=== WHAT YOU WILL DO ===
Copy exactly the lines of the material below that run from the one containing "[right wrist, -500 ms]" through the one containing "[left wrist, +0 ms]". Copy no other lines.

=== SUPPLIED DATA ===
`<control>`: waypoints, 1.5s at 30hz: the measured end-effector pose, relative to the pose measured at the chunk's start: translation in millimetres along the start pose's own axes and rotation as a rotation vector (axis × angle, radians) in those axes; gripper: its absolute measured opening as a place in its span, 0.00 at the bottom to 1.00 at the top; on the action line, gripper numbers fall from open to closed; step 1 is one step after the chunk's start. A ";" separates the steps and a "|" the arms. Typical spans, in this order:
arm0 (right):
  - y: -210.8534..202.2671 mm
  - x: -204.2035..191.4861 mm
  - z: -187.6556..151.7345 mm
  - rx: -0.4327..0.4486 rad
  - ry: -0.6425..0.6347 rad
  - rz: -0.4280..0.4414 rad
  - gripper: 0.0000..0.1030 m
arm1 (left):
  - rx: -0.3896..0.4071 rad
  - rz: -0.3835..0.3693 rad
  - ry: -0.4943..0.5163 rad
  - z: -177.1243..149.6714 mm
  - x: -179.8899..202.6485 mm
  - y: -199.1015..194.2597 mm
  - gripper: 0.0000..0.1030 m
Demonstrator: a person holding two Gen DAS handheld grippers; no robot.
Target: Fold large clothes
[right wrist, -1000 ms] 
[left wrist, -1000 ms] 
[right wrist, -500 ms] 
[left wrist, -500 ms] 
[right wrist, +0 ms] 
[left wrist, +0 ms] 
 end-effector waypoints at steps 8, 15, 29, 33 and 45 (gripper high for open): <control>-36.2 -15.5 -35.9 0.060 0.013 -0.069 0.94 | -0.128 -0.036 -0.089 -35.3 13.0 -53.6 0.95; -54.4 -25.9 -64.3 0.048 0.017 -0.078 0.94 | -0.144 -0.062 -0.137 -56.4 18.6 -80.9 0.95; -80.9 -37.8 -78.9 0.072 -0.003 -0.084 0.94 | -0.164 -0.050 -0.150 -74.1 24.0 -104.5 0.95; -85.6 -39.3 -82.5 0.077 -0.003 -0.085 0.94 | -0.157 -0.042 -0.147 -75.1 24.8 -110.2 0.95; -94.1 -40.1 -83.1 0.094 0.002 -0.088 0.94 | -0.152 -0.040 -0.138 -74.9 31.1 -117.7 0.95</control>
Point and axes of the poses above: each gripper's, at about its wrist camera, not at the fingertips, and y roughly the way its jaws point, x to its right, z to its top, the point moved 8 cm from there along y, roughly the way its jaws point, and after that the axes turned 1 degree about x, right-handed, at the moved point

=== SOLUTION TO THIS TASK ===
[right wrist, -500 ms] 
[left wrist, -500 ms] 
[right wrist, +0 ms] 
[left wrist, +0 ms] 

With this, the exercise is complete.